Task objective » What is needed here is every line of the records that includes "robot".
--- Data in this exercise ---
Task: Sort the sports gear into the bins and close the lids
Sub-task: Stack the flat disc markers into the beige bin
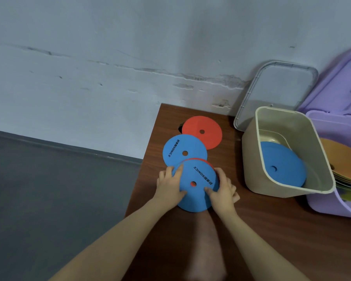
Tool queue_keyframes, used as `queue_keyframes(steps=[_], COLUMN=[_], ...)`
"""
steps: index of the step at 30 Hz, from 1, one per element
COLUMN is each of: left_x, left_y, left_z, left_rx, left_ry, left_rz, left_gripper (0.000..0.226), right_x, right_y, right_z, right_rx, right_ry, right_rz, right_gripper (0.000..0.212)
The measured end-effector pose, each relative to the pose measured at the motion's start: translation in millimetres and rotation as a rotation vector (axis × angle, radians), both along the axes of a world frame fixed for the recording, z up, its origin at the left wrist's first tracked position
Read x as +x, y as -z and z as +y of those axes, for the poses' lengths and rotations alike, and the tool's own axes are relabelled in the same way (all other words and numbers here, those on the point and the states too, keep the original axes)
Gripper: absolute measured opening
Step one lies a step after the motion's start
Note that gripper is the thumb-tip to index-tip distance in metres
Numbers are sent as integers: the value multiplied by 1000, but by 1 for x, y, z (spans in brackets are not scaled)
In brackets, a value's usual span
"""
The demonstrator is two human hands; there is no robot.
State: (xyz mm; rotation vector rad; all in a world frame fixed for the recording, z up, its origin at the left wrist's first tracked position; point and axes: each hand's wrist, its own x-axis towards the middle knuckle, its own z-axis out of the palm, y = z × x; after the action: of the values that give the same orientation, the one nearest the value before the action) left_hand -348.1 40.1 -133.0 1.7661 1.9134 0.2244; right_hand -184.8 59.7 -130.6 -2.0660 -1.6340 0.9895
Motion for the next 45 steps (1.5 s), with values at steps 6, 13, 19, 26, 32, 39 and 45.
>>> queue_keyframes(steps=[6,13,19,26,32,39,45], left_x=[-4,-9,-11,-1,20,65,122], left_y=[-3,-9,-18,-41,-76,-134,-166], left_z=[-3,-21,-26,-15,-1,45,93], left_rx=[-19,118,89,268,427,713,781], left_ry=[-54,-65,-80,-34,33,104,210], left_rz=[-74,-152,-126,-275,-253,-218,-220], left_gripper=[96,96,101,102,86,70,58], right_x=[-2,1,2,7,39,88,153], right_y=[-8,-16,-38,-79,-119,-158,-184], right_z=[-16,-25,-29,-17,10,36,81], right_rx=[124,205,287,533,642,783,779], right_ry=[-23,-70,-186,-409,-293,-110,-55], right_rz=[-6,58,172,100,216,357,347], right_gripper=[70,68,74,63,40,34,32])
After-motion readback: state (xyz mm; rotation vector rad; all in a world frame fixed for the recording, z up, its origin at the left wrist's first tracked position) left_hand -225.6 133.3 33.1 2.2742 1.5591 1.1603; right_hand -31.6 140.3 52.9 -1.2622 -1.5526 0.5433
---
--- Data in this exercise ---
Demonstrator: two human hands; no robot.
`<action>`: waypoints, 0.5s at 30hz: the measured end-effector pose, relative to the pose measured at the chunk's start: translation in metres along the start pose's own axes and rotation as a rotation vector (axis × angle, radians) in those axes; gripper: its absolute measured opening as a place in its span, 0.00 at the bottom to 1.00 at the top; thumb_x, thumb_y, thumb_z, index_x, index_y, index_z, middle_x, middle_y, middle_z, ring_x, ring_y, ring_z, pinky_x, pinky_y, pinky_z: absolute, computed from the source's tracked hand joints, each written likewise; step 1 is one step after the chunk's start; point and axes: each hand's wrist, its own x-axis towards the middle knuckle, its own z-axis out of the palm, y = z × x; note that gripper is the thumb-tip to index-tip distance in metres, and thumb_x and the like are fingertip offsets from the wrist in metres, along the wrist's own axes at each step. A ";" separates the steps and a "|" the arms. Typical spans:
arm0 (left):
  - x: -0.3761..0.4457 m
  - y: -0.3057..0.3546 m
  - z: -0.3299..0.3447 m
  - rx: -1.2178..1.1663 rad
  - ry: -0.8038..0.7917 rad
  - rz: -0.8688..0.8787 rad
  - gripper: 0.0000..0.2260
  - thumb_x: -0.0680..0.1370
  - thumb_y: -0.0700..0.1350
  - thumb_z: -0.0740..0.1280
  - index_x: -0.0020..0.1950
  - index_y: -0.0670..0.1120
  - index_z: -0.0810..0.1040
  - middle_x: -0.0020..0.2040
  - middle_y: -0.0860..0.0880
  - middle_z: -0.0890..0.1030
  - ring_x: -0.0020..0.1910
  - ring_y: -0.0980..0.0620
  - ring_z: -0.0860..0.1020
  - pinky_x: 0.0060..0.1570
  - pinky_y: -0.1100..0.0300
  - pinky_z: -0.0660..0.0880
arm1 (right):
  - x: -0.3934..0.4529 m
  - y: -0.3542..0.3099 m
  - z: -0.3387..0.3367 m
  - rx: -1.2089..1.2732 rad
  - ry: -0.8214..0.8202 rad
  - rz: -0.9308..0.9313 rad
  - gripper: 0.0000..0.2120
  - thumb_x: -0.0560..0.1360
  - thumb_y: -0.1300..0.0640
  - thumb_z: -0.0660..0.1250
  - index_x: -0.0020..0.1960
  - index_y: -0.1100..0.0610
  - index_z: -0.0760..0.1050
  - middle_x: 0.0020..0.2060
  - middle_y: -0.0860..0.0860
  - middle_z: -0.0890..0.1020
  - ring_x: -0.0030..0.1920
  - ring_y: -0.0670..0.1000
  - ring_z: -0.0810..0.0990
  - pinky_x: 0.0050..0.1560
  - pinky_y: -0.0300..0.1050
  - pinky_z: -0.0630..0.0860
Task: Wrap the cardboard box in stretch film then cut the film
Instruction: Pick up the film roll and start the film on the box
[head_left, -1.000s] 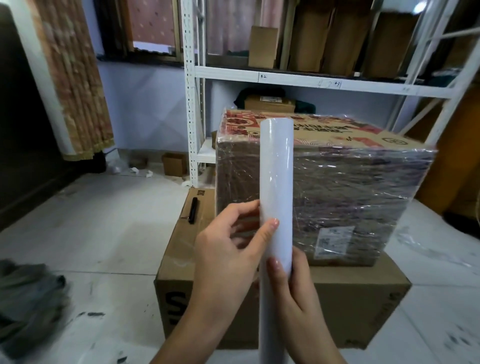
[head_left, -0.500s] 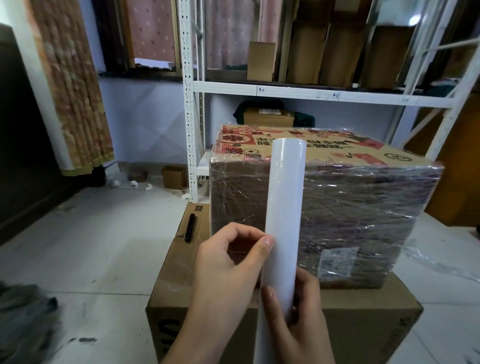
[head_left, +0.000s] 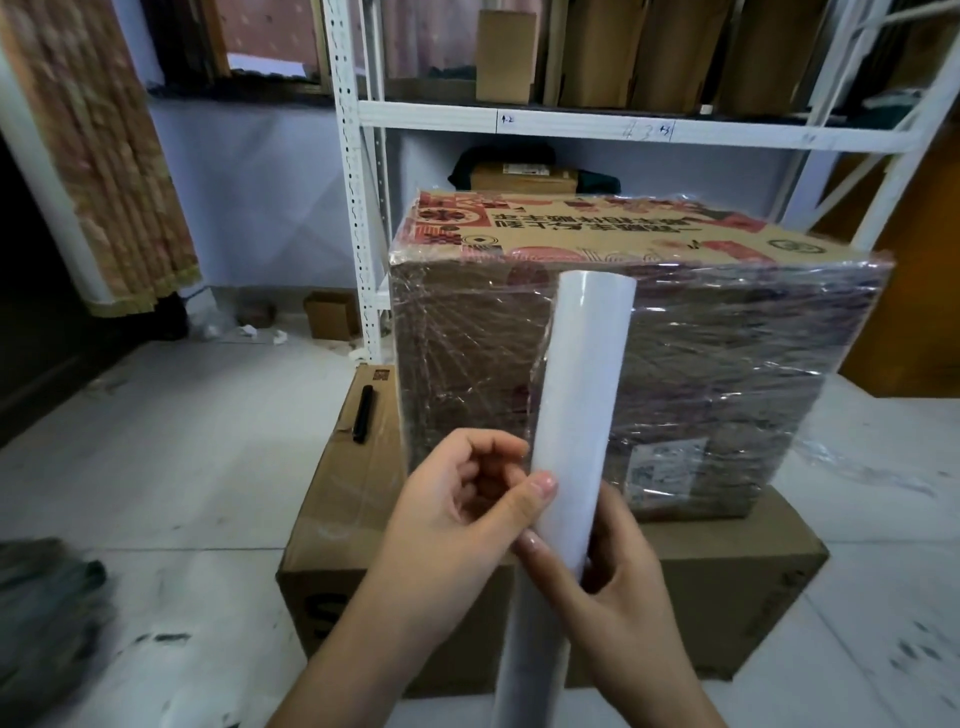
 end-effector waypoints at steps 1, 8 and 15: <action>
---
Finished exercise »
The demonstrator is two human hands; there is no robot.
Demonstrator: two human hands; no robot.

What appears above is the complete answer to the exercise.